Review: Sergei Eisenstein Autobiography (1996)

Arthouse Bolshevik celebrated in medium he pioneered


It's one of the coincidences of history that cinema and one of its greatest pioneers were born simultaneously, writes Mark Cantrell


Sergei Eisenstein circa 1935. Public domain image
SERGEI Eisenstein is long dead now, but the art form he helped to shape continues - and this Autobiography was made in 1996 to commemorate the 100th anniversary of both.

The DVD is the first autobiography on film for Sir Gay (as he was known in his cartoonist days). It includes clips from his movies, as well as those of his contemporaries. Rare archive footage of the man himself is included, along with his personal reminiscences to provide a fascinating insight into the man behind the moving image.

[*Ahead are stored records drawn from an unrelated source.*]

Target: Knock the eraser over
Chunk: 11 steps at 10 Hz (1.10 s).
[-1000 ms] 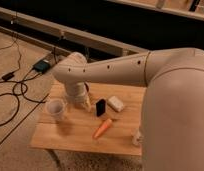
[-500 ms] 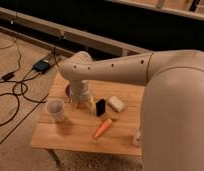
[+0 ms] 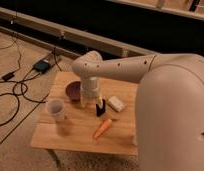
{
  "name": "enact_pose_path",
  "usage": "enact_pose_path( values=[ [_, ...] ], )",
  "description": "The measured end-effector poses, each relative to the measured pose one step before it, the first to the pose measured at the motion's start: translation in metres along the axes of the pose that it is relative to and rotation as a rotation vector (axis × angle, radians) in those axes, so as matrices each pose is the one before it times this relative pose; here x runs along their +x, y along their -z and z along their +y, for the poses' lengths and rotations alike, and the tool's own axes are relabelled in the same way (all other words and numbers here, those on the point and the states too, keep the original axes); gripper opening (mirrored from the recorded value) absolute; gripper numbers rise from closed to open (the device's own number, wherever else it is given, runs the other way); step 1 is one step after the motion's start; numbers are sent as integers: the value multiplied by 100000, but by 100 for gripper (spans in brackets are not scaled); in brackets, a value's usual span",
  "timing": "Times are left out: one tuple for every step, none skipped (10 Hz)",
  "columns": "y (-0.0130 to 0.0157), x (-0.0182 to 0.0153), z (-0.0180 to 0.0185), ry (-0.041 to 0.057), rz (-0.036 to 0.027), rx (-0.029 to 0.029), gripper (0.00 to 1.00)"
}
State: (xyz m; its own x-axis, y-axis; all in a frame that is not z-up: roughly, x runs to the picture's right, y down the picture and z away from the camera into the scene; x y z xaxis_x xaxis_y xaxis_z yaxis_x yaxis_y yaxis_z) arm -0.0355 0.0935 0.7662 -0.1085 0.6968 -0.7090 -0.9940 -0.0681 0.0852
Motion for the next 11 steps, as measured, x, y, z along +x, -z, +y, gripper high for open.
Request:
enact_pose_path(
  values=[
    [-516, -240, -349, -653, 652, 545, 65],
    [-597, -181, -326, -610, 865, 629, 65],
    [-627, -293, -419, -556, 488, 995, 65],
    [-388, -343, -197, -122, -299, 662, 65],
    [-238, -315, 45, 276, -618, 351, 65],
    [-112, -247, 314, 376, -693, -632, 65],
    [-78, -518, 585, 907, -1630, -1055, 65],
    [-88, -412, 404, 329, -1105, -977, 65],
    [-109, -328, 291, -31, -749, -924, 65],
    [-105, -753, 744, -261, -1852, -2781, 65],
    [5, -531, 501, -235, -1454, -2179, 65]
  ],
)
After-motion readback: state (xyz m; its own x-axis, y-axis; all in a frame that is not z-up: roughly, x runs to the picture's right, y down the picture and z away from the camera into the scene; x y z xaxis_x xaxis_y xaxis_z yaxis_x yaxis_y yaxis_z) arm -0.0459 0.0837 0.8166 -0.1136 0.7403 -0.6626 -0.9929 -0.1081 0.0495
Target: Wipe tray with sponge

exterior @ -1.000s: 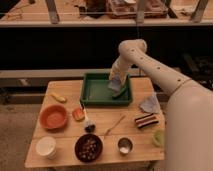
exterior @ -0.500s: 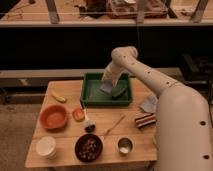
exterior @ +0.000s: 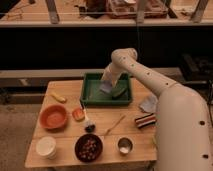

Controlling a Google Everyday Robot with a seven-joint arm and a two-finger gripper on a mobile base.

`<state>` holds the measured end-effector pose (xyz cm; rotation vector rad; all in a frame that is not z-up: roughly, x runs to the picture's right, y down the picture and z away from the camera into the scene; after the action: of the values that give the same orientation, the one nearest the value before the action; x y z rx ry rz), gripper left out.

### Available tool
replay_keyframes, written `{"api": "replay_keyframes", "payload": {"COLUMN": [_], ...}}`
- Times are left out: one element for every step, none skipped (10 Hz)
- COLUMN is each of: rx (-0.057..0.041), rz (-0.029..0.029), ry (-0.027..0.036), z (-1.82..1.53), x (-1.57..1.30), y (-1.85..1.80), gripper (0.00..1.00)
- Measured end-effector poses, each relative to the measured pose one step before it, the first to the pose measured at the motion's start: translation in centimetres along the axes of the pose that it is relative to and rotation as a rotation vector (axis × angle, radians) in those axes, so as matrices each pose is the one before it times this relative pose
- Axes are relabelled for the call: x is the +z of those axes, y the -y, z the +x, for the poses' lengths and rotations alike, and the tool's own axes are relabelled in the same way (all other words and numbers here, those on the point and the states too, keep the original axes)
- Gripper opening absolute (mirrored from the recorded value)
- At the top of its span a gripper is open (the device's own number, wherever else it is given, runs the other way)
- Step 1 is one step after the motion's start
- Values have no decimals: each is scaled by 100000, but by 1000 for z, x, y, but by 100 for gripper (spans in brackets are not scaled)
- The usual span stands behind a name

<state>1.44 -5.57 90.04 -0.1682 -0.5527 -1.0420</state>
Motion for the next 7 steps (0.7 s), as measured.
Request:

Eisenstein, of course, stands as one of the most outstanding filmmakers of the last century. Not only was he a revolutionary in the political sense, he was a revolutionary in his approach to the movie art and his films express both these aspects beautifully.

Were it not for the cataclysmic events of 1917, Eisenstein would be destined to follow in his father's footsteps as an engineer. Instead, the possibilities in his life exploded in this social upheaval, and after a time working in the fledgling Soviet theatre he turned his attention to the new art of film.

Many of his theories for film were developed from his stage experiences. In a sense, the man had thought the moving image virtually all his life. So steeped in film culture was he that he wrote towards the end of his life: "My first childhood impression was… a close up."

His movies of this period, such as October and Battleship Potemkin, were not just stories but propaganda. They were part of the revolutionary battlefront, espousing the Bolshevik cause. Yet it would be wrong to see Eisenstein as a died-in-the-wool Bolshevik.

He was greatly affected by the events of his time, and he supported the aims of the revolution because, as he saw, it was opening up vast opportunities for creative expression and the development of new and experimental forms of art. He took up the cudgel of experimental art with a vengeance and was bitterly opposed to the Proletkult movement that wished to impose a pure 'proletarian' art.

In a time of fierce arguments over every aspect of life, there were those who suggested that art should be subordinated to politics. They were opposed by those who said art should be left free and unfettered, untouched by the reality around it. Art was the 'higher' cause, yet Eisenstein bridged the two sides and synthesised both in his films and his artistic insights.

Such arguments still hold resonance today, not just in political terms, but in the arguments of commercial constraints too. The aftermath of such debates, and Eisenstein's contribution to the '20th Century artform' have left behind a resonance of contemporary relevance, despite today's demanding technological prowess.

His artistic and revolutionary fervour were distilled into his films; each of which was planned in meticulous detail - all drawing from his background in engineering. In a sense, movies such as October were works of celluloid engineering as much as art.

The films still hold their own today. These silent classics worked the medium of film hard. In the days before colour and especially sound, filmmakers needed to work the image hard. The camera technique, angles, lighting all had to make up for the missing dimensions of colour and sound. In a real sense, movie-making was much closer to the art of suggestion that was stage than would ever be true today.

The technique of 'montage' pre-saged post-modernism and its use of contradictory and disconnected images to create visual metaphors to inspire meaning. Only later did post-modernism come to mean fragmentation and the inherent meaningless of the world. Eisenstein would have none of this.

As Ronald Bergen wrote in his biography of Eisenstein, 'A Life in Conflict': "[His] theory of montage is one of collision, conflict and contrast, with the emphasis on a dynamic juxtaposition of individual shots that forces the audience to consciously come to conclusions about the interplay of images while they are also emotionally and psychologically affected."

Considering Eisenstein's importance to world cinema, it's remarkable that his work has not been pulled together into a singular collection. Perhaps someone is working to correct this oversight, if so the resulting Eisenstein Collection would be a must-have for any film buff's library. As it is, this Autobiography adds essential detail to the man behind the movie classics.